From the line with "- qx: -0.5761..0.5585" to the line with "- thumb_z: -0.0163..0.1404", retype every line exactly, including those two, and leave out the rest of the data below.

Records from a dataset
-*-

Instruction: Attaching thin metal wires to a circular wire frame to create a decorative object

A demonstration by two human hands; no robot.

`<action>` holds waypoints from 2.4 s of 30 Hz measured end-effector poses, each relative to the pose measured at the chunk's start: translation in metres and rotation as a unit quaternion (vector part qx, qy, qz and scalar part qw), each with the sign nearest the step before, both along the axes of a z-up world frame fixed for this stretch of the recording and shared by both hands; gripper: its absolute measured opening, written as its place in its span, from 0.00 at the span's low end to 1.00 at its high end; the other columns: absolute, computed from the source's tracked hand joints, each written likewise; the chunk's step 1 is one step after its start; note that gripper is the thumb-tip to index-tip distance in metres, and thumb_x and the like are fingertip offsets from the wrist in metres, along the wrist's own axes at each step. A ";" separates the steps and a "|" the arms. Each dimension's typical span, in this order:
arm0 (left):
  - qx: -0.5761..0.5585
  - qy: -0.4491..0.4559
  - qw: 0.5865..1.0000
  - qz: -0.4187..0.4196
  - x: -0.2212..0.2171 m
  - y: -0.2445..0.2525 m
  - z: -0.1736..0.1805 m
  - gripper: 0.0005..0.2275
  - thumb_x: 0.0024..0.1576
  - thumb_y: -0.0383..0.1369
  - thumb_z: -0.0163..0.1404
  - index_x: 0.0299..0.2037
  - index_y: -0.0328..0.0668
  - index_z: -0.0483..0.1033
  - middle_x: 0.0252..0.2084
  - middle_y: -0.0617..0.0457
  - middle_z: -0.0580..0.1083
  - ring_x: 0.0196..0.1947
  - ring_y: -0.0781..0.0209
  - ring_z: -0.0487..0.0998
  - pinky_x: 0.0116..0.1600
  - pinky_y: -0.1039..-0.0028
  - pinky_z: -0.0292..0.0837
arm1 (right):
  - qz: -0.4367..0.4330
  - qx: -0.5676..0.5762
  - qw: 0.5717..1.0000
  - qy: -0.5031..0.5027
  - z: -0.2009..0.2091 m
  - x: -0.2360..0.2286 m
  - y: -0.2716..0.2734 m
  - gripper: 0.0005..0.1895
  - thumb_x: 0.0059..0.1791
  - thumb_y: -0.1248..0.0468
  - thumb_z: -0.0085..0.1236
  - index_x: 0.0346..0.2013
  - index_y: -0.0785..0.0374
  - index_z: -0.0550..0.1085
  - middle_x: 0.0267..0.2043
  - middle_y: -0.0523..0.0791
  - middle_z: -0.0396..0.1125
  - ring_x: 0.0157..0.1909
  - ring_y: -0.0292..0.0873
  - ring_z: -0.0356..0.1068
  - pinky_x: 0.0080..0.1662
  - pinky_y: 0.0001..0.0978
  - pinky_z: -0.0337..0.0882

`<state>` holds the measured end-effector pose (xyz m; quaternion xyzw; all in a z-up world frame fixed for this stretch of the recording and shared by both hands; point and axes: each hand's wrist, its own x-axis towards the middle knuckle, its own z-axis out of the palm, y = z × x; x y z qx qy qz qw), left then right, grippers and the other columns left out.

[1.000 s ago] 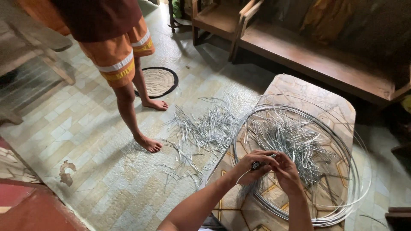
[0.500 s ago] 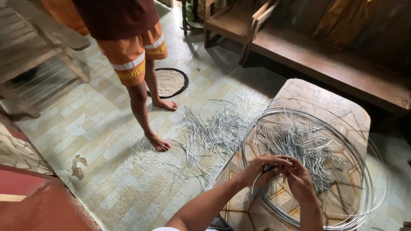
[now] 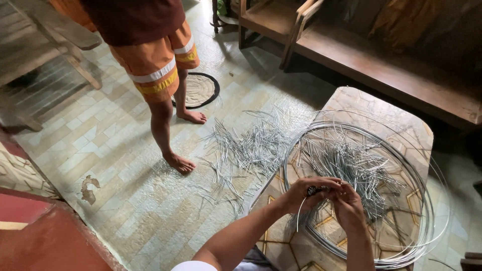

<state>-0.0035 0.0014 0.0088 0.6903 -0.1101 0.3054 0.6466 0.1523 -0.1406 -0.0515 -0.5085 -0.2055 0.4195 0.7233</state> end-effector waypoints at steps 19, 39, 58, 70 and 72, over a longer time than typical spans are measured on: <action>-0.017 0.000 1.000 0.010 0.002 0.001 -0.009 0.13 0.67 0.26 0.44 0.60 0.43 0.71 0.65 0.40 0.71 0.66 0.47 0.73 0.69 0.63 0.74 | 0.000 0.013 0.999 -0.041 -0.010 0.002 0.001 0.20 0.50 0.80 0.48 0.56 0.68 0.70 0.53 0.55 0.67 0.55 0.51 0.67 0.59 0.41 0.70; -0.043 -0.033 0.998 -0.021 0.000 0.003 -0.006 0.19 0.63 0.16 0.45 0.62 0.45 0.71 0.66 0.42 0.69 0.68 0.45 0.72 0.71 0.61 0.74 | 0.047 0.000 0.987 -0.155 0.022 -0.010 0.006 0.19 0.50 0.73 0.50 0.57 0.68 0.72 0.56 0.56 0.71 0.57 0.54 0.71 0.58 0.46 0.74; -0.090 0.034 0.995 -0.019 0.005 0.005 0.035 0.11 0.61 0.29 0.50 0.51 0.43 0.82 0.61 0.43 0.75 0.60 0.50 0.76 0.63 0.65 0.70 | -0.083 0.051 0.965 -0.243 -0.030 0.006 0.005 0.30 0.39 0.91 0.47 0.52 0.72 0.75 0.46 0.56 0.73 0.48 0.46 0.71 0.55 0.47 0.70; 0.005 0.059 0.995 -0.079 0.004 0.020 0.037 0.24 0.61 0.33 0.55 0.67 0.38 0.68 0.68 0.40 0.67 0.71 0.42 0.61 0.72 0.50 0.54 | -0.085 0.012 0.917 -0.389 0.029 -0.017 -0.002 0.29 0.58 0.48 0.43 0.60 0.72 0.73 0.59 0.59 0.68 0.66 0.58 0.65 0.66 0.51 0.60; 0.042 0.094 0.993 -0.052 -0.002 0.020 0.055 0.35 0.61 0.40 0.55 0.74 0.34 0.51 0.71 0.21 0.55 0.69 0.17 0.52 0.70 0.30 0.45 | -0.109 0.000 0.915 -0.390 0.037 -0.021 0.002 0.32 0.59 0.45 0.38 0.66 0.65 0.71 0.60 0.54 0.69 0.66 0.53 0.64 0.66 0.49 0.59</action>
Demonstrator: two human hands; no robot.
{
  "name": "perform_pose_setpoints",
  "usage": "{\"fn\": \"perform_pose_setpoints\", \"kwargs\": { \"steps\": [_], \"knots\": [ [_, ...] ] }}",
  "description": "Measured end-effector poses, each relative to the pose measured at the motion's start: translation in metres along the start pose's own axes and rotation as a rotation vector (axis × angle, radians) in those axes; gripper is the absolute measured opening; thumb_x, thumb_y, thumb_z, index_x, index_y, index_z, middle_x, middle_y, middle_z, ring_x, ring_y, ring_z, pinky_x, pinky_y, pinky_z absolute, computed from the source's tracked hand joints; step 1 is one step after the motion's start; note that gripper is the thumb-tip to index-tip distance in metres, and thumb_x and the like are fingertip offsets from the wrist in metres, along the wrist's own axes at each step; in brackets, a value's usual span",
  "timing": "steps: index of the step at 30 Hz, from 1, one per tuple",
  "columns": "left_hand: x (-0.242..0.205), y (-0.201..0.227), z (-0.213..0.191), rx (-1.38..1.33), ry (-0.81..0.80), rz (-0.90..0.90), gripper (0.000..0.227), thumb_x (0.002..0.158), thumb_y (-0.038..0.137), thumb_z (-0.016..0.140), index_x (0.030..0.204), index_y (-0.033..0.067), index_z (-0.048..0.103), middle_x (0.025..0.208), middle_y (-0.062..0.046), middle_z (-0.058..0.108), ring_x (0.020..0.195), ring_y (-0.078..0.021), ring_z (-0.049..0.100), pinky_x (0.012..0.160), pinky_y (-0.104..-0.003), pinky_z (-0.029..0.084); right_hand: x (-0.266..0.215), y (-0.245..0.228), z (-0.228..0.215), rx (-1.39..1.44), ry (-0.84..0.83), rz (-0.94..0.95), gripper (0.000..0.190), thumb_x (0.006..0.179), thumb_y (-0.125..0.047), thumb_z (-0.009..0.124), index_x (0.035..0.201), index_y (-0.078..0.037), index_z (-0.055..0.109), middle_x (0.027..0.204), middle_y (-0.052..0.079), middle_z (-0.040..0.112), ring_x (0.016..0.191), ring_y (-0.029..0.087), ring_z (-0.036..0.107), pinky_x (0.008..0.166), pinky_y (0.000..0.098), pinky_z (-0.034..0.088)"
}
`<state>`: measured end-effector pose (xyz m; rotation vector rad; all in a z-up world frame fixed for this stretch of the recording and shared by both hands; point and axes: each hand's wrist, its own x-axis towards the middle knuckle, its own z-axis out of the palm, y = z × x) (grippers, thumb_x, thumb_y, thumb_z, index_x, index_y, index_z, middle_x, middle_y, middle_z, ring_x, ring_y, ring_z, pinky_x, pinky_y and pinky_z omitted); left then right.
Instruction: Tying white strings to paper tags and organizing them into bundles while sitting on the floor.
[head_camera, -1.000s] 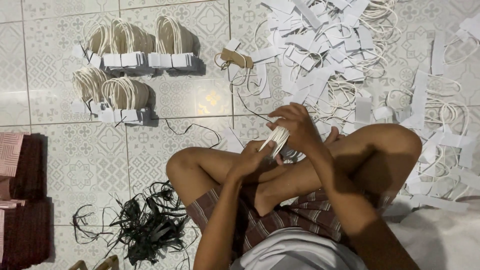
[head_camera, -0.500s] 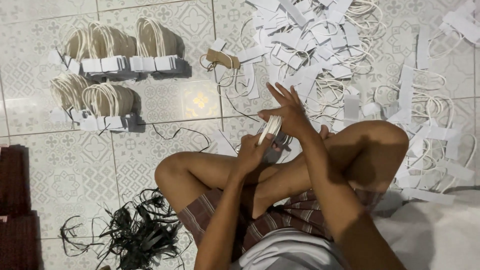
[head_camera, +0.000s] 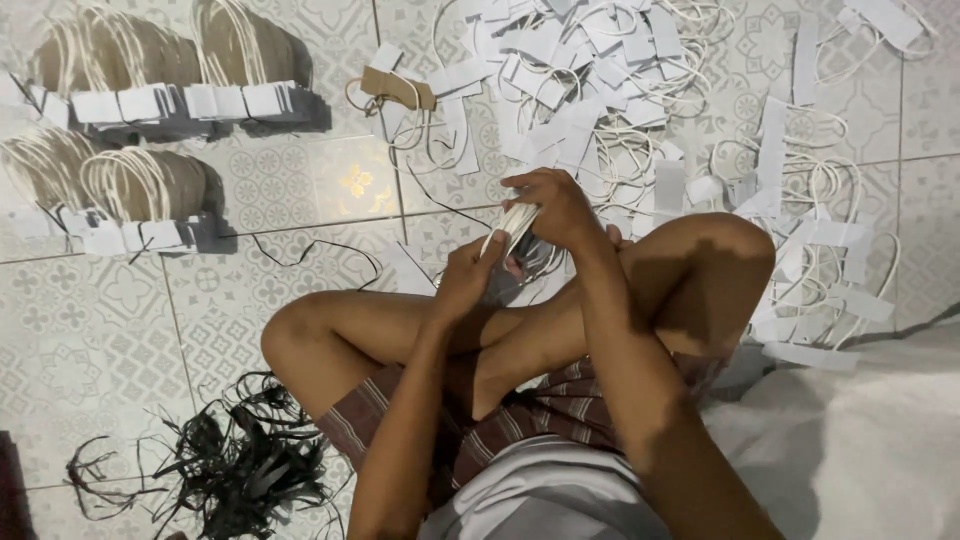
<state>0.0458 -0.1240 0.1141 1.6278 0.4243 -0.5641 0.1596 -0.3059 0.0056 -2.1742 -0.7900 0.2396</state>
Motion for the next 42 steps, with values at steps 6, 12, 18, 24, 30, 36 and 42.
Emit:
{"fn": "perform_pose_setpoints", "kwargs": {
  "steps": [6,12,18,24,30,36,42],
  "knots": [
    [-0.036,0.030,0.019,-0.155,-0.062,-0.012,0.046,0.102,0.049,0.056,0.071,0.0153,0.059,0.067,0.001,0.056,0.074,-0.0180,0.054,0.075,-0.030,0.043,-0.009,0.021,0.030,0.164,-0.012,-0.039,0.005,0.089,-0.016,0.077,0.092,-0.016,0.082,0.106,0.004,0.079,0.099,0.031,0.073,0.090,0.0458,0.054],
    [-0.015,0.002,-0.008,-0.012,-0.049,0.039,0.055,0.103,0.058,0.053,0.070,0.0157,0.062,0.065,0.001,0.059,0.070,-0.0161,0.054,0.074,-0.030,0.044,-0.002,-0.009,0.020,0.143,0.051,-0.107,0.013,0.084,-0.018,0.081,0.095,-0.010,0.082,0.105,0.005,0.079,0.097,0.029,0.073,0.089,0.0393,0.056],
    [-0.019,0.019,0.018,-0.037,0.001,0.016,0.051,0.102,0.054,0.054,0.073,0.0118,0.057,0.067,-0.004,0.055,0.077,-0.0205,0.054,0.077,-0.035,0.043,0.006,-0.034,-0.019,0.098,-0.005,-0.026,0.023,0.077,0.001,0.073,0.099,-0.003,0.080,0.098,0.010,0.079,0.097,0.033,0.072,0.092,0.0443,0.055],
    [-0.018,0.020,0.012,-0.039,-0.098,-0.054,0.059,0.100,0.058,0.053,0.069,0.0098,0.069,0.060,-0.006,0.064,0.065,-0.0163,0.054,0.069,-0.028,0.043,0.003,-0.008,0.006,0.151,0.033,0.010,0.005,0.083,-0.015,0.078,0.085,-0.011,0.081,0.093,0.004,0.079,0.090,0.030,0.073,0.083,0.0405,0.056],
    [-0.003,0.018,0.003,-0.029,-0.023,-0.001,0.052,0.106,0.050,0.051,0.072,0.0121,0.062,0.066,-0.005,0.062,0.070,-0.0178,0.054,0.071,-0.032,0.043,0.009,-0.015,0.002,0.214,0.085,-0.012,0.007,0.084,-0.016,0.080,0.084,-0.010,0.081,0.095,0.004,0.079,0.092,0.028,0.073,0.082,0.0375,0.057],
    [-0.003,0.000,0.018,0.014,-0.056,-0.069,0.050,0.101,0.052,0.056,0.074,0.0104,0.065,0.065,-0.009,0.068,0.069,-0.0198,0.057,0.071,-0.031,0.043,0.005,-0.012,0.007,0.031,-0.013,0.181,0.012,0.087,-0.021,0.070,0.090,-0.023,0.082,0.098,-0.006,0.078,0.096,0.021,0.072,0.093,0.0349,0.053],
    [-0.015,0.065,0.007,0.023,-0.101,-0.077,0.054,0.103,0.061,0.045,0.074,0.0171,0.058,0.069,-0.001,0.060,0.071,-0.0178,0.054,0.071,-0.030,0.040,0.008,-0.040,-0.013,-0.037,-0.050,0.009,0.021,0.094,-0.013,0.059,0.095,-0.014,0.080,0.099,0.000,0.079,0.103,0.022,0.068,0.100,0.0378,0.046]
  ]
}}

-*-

**EXERCISE RESULT:**
  - qx: -0.5761..0.5585
  - qy: -0.4491..0.4559
  - qw: 0.5865..1.0000
  - qz: -0.4187..0.4196
  - x: -0.2212..0.2171 m
  - y: -0.2445..0.2525 m
  - z: -0.1736..0.1805 m
  - gripper: 0.0005..0.2275
  - thumb_x: 0.0024..0.1576
  - thumb_y: -0.0383..0.1369
  - thumb_z: -0.0163..0.1404

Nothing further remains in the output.